Function: find-composition

find-composition is a byte-compiled function defined in composite.el.gz.

Signature

(find-composition POS &optional LIMIT STRING DETAIL-P)

Documentation

Return information about a composition at or near buffer position POS.

If the character at POS has composition property, the value is a list
(FROM TO VALID-P).

FROM and TO specify the range of text that has the same composition property, VALID-P is t if this composition is valid, and nil if not.

If there's no composition at POS, and the optional 2nd argument LIMIT is non-nil, search for a composition toward the position given by LIMIT.

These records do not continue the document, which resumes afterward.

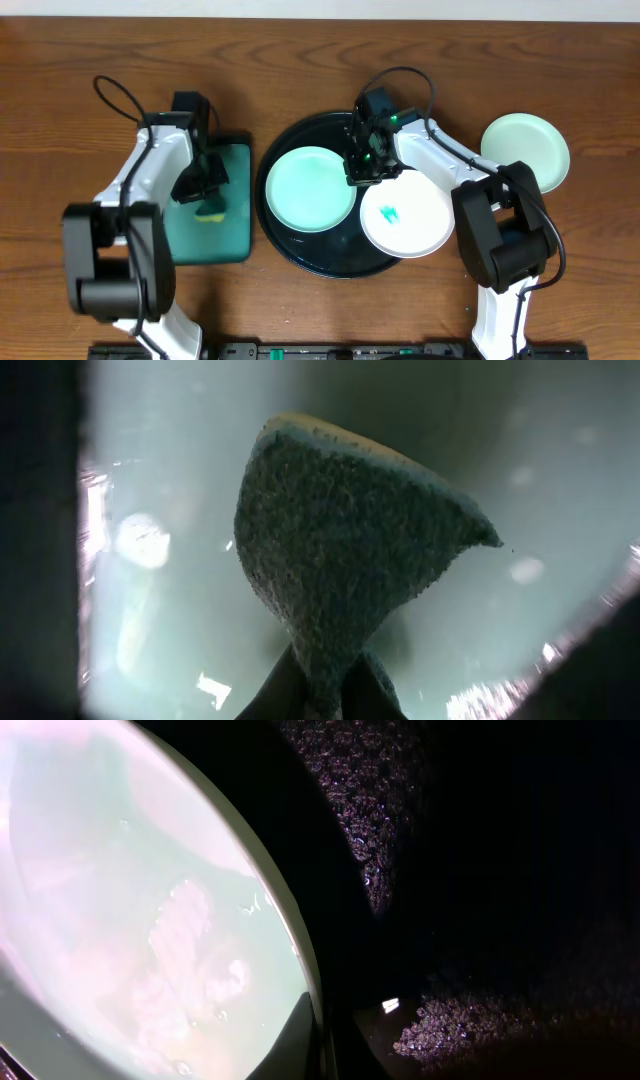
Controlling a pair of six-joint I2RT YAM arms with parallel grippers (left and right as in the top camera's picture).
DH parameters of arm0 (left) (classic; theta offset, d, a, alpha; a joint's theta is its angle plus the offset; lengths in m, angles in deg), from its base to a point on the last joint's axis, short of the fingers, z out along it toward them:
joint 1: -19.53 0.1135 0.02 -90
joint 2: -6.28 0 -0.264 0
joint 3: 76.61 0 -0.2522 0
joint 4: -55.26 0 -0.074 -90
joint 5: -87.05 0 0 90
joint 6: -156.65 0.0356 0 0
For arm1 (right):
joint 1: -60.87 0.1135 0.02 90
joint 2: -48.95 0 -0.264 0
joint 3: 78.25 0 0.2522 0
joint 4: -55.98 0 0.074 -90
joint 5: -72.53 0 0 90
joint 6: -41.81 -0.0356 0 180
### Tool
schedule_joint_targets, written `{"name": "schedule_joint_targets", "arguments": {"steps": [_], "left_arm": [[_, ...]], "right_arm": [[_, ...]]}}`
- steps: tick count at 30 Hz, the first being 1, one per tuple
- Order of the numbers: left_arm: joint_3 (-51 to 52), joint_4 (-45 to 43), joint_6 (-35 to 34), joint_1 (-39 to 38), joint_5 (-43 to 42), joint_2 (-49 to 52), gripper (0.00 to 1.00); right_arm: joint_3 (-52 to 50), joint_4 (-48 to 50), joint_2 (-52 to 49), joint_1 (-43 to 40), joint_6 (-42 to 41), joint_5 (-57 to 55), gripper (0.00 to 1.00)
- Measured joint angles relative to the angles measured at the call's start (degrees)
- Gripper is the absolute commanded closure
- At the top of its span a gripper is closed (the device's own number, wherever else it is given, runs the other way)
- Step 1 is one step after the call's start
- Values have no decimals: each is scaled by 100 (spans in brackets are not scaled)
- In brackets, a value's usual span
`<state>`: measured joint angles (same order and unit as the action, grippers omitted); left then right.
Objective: Clean dirty plates on tray and stack at the side
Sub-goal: 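Return the sponge with the left gripper to the soapy tray, then lift the scrubbed plate with the right gripper off the black tray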
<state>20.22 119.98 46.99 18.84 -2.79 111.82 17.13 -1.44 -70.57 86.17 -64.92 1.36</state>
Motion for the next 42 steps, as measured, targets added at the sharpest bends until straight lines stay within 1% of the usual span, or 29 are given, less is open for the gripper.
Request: {"name": "schedule_joint_targets", "arguments": {"steps": [1,2,8,11,12,13,14,15,20,24,28,34,36,40,42], "left_arm": [[11,-28,20,0,2,68,68],[28,-44,9,-2,2,114,64],[39,37,0,-9,-50,94,61],[39,114,-7,-72,-72,-168,54],[39,120,-11,-125,-85,-337,47],[39,122,-26,-190,-94,-557,30],[39,136,-28,-286,-103,-861,22],[39,166,-20,-411,-120,-1259,21],[37,507,-48,-857,-138,-2533,20],[37,835,-50,-1045,-149,-3115,20],[37,1091,-55,-1128,-151,-3303,20],[37,1322,-125,-1143,-151,-3311,19],[37,1327,-140,-1143,-160,-3311,19],[37,1325,-155,-1143,-332,-3311,19],[37,1329,-155,-1143,-411,-3311,19]], "right_arm": [[0,0,0,0,0,0,99],[0,0,0,0,0,0,99],[0,4,0,0,0,0,99],[0,9,0,0,0,0,99],[-2,11,0,0,0,0,99],[-2,13,0,0,0,0,99],[-4,17,0,0,0,7,99],[-4,17,0,0,0,20,98],[-4,20,0,-42,0,166,98],[-4,-13,33,-59,0,378,98],[-4,-157,293,-96,-2,516,98],[9,-647,1073,-315,-94,863,98],[28,-984,1270,-450,-116,1189,98],[39,-1423,1300,-555,-98,1810,98],[37,-1447,1300,-575,-9,2297,99]]}}
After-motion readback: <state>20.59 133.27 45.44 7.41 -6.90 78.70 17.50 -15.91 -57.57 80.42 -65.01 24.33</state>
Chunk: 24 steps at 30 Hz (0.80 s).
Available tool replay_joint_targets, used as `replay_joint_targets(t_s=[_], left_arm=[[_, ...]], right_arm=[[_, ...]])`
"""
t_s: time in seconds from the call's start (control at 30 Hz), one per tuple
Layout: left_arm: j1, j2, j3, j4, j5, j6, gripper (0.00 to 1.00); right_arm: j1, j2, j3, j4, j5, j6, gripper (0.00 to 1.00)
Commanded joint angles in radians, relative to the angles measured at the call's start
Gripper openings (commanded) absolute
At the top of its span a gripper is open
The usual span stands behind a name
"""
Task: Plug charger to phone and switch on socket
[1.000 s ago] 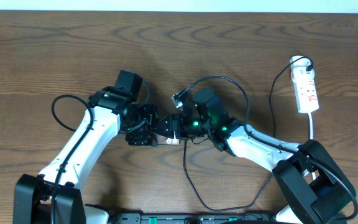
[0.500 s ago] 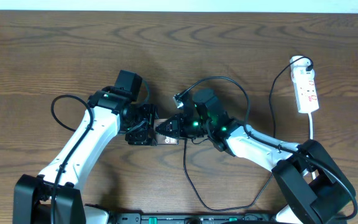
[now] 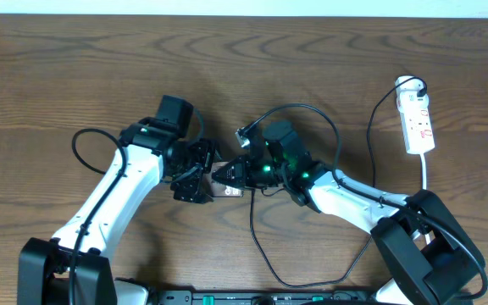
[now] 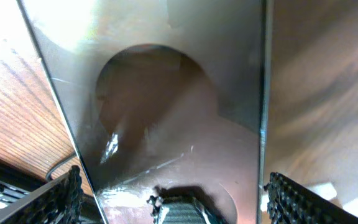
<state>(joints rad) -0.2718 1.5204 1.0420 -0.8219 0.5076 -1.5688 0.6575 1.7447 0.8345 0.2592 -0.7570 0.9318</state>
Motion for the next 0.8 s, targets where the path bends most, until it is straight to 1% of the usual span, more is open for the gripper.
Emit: replay_joint_targets(t_s=[0.0,0.1,0.2,0.23,0.3,0.37,0.47,0.57,0.77], left_arm=[[0.058,-0.019,0.004,0.016,0.153,0.176,0.90],[0.121,-0.019,0.004,0.052,0.284,0.328,0.90],[0.182,-0.019,0.004,0.141,0.449,0.552,0.91],[0.204,-0.019,0.004,0.164,0.512,0.608,0.91],[0.248,-0.019,0.004,0.190,0.616,0.693,0.91],[0.290,-0.019,0.003,0.196,0.684,0.763,0.91],[0.341,-0.019,0.003,0.195,0.717,0.826,0.91],[0.367,-0.019,0.003,0.195,0.720,0.875,0.91],[0.392,-0.019,-0.007,0.204,0.719,0.899,0.91]], right_arm=[[-0.023,0.002,0.013,-0.001,-0.038,-0.039,0.01],[-0.041,0.002,0.013,-0.016,-0.039,-0.050,0.01],[-0.066,0.002,0.013,-0.032,-0.039,-0.051,0.01],[-0.077,0.002,0.013,-0.039,-0.040,-0.050,0.01],[-0.105,0.002,0.013,-0.050,-0.045,-0.050,0.01],[-0.138,0.002,0.013,-0.050,-0.072,-0.047,0.01],[-0.195,0.002,0.013,-0.046,-0.112,-0.002,0.01],[-0.252,0.002,0.013,-0.028,-0.140,0.049,0.01],[-0.348,0.002,0.013,0.036,-0.154,0.220,0.01]])
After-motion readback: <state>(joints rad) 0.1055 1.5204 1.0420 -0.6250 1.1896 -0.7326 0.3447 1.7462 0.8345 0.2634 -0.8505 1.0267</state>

If no composition is found, return nil.

Optional 3rd argument STRING, if non-nil, is a string to look for a composition in; nil means the current buffer.

If a valid composition is found and the optional 4th argument DETAIL-P is non-nil, the return value is a list of the form

   (FROM TO COMPONENTS RELATIVE-P MOD-FUNC WIDTH)

COMPONENTS is a vector of integers, the meaning depends on RELATIVE-P.

RELATIVE-P is t if the composition method is relative, else nil.

If RELATIVE-P is t, COMPONENTS is a vector of characters to be composed. If RELATIVE-P is nil, COMPONENTS is a vector of characters and composition rules as described in compose-region.

MOD-FUNC is a modification function of the composition.

WIDTH is a number of columns the composition occupies on the screen.

When Automatic Composition mode is on, this function also finds a chunk of text that is automatically composed. If such a chunk is found closer to POS than the position that has composition property, the value is a list of FROM, TO, and a glyph-string that specifies how the chunk is to be composed; DETAIL-P is ignored in this case. See the function composition-get-gstring for the format of the glyph-string.

Probably introduced at or before Emacs version 21.1.

Source Code

;; Defined in /usr/src/emacs/lisp/composite.el.gz
(defun find-composition (pos &optional limit string detail-p)
  "Return information about a composition at or near buffer position POS.

If the character at POS has `composition' property, the value is a list
\(FROM TO VALID-P).

FROM and TO specify the range of text that has the same `composition'
property, VALID-P is t if this composition is valid, and nil if not.

If there's no composition at POS, and the optional 2nd argument LIMIT
is non-nil, search for a composition toward the position given by LIMIT.

If no composition is found, return nil.

Optional 3rd argument STRING, if non-nil, is a string to look for a
composition in; nil means the current buffer.

If a valid composition is found and the optional 4th argument DETAIL-P
is non-nil, the return value is a list of the form

   (FROM TO COMPONENTS RELATIVE-P MOD-FUNC WIDTH)

COMPONENTS is a vector of integers, the meaning depends on RELATIVE-P.

RELATIVE-P is t if the composition method is relative, else nil.

If RELATIVE-P is t, COMPONENTS is a vector of characters to be
composed.  If RELATIVE-P is nil, COMPONENTS is a vector of characters
and composition rules as described in `compose-region'.

MOD-FUNC is a modification function of the composition.

WIDTH is a number of columns the composition occupies on the screen.

When Automatic Composition mode is on, this function also finds a
chunk of text that is automatically composed.  If such a chunk is
found closer to POS than the position that has `composition'
property, the value is a list of FROM, TO, and a glyph-string
that specifies how the chunk is to be composed; DETAIL-P is
ignored in this case.  See the function `composition-get-gstring'
for the format of the glyph-string."
  (let ((result (find-composition-internal pos limit string detail-p)))
    (if (and detail-p (> (length result) 3) (nth 2 result) (not (nth 3 result)))
	;; This is a valid rule-base composition.